Task brief
Where the data below shows a picture, leave that picture out and copy the rest exactly.

......

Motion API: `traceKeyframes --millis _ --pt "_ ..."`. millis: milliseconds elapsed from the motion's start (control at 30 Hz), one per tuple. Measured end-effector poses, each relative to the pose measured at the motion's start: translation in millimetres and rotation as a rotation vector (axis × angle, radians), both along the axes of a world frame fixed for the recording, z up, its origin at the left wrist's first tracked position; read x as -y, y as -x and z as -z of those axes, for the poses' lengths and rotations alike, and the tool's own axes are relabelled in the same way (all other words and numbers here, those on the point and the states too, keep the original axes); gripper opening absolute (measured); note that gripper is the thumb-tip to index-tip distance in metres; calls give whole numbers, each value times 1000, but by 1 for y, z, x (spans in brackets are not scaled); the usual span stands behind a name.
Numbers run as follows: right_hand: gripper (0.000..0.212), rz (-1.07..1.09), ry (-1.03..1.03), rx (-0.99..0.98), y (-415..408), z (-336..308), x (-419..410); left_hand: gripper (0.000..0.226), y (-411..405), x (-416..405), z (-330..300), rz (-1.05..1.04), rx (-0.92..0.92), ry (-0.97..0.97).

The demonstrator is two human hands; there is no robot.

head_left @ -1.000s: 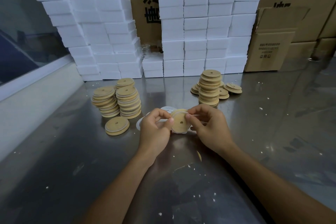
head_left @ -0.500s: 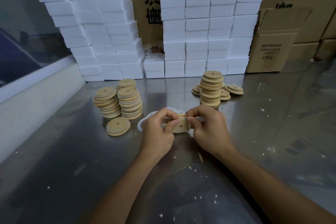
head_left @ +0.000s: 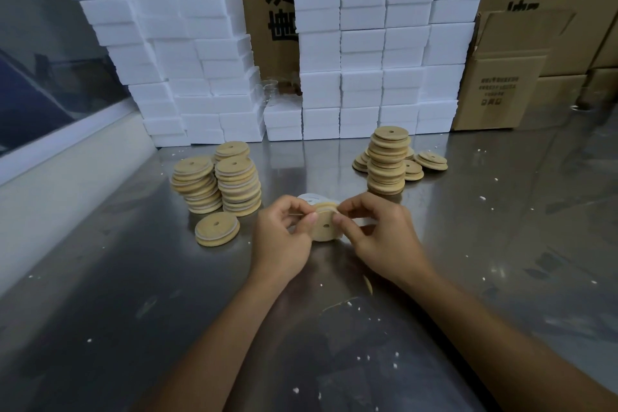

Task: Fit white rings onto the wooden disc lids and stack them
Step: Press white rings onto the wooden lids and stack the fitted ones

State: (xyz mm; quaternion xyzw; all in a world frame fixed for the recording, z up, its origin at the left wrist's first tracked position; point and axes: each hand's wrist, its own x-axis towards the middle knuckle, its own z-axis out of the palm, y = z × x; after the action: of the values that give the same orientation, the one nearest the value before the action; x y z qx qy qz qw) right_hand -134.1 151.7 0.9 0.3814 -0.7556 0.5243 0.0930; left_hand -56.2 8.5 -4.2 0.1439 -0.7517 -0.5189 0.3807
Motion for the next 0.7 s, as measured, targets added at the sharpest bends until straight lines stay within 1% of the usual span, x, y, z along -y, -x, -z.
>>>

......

Solution for this problem
Motion API: `traceKeyframes --millis _ --pt "_ ..."`. millis: milliseconds elapsed from the motion's start (control at 30 Hz), one per tuple. Measured end-effector poses, each relative to the pose measured at the motion's start: translation in millimetres and rotation as a rotation vector (axis × angle, radians), both along the axes of a world frame fixed for the recording, z up, its origin at the left wrist's first tracked position; read x as -y, y as -x and z as -z of those axes, for the poses' lengths and rotations alike, and the tool's own axes are relabelled in the same way (all other words and numbers here, those on the point and the states too, keep the original axes); gripper opening absolute (measured); note that gripper is the thumb-tip to index-tip distance in metres; calls give whole numbers, each value times 1000, but by 1 for y, z, x (spans in brackets are not scaled); the usual span stands behind a name.
Numbers run as follows: right_hand: gripper (0.000..0.212), rz (-1.07..1.09), ry (-1.03..1.03), rx (-0.99..0.98), y (-415..408), z (-336..308), x (-419..410); left_hand: gripper (0.000..0.226), y (-411..405), x (-416..405), z (-330..300), rz (-1.05..1.04), rx (-0.92..0.92), ry (-0.97..0.97).

The demonstrator is two human hands; there is no robot.

head_left @ -1.000s: 
head_left @ -0.500s: 
head_left @ +0.000s: 

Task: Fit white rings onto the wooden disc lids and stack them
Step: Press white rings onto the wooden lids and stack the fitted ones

State: (xyz mm; quaternion xyzw; all in a world frame fixed for the recording, z up, its origin at the left wrist's first tracked position; point and axes: each hand's wrist, its own x-axis towards the middle knuckle, its own z-axis out of the palm, y = z × x; after the action: of the values that give the same orientation, the one nearest the value before the action; x y z qx qy qz qw) right_hand -134.1 151.7 0.9 0.3814 -0.7556 0.5243 0.0930; left_hand -56.2 8.5 -4.2 0.1439 -0.7517 -0.5189 0.3807
Motion for the next 0.7 s, as measured, targets added at the sharpest bends until straight lines stay within 1% of the usual span, x, y, z along -y, -x, -z.
>>>

The exercise requires no additional output.